*What to produce:* Lines to restate from the data below: from the one containing "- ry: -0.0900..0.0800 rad" to the one containing "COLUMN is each", both included. Give them again exactly, and only them.

[Items from a data source]
===
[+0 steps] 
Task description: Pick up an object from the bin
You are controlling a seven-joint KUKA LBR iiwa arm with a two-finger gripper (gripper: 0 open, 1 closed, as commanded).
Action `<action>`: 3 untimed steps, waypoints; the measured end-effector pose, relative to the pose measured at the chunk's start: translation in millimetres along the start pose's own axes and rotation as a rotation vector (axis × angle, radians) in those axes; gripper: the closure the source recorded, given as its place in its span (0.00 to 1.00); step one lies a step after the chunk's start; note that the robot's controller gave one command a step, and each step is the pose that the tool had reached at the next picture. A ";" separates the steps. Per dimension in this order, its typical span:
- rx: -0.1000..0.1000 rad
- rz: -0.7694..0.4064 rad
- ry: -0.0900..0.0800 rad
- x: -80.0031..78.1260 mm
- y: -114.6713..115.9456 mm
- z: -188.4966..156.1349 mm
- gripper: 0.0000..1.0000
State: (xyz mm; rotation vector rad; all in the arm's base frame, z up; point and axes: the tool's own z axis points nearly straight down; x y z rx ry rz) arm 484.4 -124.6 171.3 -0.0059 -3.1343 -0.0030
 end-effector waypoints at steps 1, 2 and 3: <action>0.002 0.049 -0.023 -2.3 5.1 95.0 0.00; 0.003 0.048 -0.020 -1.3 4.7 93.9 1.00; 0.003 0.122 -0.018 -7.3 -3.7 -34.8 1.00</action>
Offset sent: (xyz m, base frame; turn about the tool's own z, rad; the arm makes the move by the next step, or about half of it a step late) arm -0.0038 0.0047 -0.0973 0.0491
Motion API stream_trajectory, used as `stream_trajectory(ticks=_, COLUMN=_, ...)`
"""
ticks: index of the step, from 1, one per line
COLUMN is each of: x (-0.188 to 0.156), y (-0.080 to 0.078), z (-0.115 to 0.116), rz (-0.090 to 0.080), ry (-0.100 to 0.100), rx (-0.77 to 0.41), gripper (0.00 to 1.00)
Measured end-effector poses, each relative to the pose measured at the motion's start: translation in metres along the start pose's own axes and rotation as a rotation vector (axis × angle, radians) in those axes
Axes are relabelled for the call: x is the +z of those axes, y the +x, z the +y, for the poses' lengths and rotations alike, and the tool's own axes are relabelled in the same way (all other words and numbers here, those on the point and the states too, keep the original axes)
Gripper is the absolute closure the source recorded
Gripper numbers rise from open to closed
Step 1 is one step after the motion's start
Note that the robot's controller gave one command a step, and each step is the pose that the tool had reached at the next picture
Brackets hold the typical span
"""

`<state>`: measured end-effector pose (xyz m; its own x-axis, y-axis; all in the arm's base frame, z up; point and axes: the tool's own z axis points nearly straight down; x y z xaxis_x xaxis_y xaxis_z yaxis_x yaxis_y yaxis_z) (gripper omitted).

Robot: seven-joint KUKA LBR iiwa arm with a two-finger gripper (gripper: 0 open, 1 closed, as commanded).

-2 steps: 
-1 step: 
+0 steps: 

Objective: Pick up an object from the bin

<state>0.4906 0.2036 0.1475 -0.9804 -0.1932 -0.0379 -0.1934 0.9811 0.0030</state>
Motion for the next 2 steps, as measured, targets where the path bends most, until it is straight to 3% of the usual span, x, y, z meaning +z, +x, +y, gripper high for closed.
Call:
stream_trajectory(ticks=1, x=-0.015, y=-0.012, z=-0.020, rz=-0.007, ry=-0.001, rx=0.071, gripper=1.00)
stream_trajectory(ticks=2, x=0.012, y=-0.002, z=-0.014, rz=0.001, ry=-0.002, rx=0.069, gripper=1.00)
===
*Exercise answer:*
- ry: -0.0900..0.0800 rad
- x: -80.0031..78.1260 mm
- y: -114.6713..115.9456 mm
- z: -188.4966..156.1349 mm
- gripper: 0.0000..1.0000
State: (xyz mm; rotation vector rad; all in the arm's base frame, z up; point and axes: the tool's own z axis points nearly straight down; x y z rx ry rz) arm 484.4 -124.6 171.3 -0.0059 -3.1343 -0.0030
 end-effector waypoints at steps 1, 2 and 3: <action>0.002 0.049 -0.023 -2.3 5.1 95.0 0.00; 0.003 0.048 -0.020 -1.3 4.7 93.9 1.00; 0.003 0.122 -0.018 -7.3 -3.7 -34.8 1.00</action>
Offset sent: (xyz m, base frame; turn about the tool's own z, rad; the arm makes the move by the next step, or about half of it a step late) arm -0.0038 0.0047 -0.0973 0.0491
Motion API stream_trajectory, used as `stream_trajectory(ticks=_, COLUMN=_, ...)`
"""
ticks: index of the step, from 1, one per line
COLUMN is each of: x (-0.188 to 0.156), y (-0.080 to 0.078), z (-0.115 to 0.116), rz (-0.090 to 0.080), ry (-0.100 to 0.100), rx (-0.77 to 0.41), gripper (0.00 to 1.00)

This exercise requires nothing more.